Spot gold was 0.6% higher at $2,676.63 per ounce, and trading almost $9 below a record high of $2,685.42 hit last month
Gold prices extended gains to a second session on Wednesday, driven by weaker equities and bond yields, while traders eagerly await U.S. economic data to gauge the Fed’s timeline on a potential rate cut.
Spot gold was 0.6% higher at $2,676.63 per ounce, as of 0832 GMT, and trading almost $9 below a record high of $2,685.42 hit last month. U.S. gold futures added 0.5% to $2,693.30.
Seems the gold market wants to see a record high, with prices slightly below the late-September record high with support coming from a slightly risk-off environment with equities down, UBS analyst Giovanni Staunovo said.
Safe-haven bullion tends to be a preferred investment in a low interest rate environment and during economic and geopolitical turmoil.
The uncertainty surrounding U.S. elections and geopolitical tensions will also support gold going forward, according to ANZ commodity strategist Soni Kumari.
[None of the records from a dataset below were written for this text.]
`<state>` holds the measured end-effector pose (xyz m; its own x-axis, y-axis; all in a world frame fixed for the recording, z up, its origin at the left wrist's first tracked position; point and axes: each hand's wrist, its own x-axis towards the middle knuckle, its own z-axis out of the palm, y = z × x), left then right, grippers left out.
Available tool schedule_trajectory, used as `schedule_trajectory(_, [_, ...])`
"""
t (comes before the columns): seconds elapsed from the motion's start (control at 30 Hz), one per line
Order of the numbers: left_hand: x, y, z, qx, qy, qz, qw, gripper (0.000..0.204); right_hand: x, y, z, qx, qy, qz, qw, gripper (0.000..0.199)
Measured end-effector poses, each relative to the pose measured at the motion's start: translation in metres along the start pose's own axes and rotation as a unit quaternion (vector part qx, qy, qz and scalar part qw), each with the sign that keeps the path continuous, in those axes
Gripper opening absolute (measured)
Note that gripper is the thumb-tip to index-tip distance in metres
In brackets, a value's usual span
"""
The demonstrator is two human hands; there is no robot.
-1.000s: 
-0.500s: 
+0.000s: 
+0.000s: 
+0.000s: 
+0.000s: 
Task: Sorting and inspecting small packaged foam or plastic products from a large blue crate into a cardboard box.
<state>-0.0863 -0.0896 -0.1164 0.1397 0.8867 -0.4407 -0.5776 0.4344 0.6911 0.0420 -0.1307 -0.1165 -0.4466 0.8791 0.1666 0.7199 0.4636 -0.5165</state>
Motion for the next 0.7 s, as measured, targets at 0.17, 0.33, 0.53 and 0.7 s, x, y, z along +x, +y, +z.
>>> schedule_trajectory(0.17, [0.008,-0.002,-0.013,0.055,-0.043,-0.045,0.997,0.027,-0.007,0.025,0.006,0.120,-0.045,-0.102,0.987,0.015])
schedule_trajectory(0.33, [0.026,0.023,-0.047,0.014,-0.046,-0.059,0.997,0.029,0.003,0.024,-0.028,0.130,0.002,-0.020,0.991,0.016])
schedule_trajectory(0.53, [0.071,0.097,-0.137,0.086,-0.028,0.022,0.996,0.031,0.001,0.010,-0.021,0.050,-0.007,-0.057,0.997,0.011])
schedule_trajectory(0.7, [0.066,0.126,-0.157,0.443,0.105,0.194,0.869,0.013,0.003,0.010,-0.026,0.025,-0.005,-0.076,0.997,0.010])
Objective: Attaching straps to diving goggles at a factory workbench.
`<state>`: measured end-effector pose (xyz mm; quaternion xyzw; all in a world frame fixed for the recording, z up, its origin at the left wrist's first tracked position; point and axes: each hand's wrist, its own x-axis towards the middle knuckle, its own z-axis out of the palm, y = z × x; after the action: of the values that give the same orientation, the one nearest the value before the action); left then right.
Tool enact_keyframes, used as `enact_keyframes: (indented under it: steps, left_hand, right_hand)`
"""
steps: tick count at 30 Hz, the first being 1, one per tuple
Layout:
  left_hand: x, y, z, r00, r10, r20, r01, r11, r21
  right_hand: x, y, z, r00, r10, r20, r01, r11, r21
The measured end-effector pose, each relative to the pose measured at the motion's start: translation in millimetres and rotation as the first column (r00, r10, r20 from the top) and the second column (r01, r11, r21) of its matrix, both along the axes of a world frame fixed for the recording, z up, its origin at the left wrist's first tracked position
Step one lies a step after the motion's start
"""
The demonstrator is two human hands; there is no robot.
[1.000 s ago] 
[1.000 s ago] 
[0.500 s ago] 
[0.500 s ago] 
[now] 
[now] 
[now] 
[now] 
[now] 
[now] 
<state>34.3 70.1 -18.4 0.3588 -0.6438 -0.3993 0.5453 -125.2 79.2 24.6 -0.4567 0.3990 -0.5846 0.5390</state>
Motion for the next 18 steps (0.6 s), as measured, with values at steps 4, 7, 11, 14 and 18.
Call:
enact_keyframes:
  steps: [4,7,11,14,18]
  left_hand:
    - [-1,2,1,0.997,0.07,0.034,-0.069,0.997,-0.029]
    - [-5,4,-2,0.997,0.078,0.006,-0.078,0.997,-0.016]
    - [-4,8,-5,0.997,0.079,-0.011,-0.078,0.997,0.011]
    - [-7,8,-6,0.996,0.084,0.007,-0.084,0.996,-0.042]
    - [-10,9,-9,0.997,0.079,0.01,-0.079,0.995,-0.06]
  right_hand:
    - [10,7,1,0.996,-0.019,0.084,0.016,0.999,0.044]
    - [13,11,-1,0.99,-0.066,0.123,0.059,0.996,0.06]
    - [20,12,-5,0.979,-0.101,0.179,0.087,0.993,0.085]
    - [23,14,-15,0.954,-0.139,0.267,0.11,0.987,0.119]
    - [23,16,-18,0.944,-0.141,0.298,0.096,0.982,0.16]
The benchmark 10-year note yields slid to more than one-week low, making non-yielding gold more attractive.
Market participants are keeping a keen eye on U.S. retail sales, industrial production and weekly jobless claims data, due on Thursday.
Gold needs a stronger-than-expected data to change the rate-cut trajectory, but this should still boost investment demand and drive prices to a record high in the coming months, Staunovo added.
San Francisco Federal Reserve Bank President Mary Daly said the central bank remains on track for more cuts this year as long as data meets expectations.
Delegates to the London Bullion Market Association’s annual gathering predicted gold prices would rise to $2,941 over the next 12 months and silver prices would climb to $45 per ounce.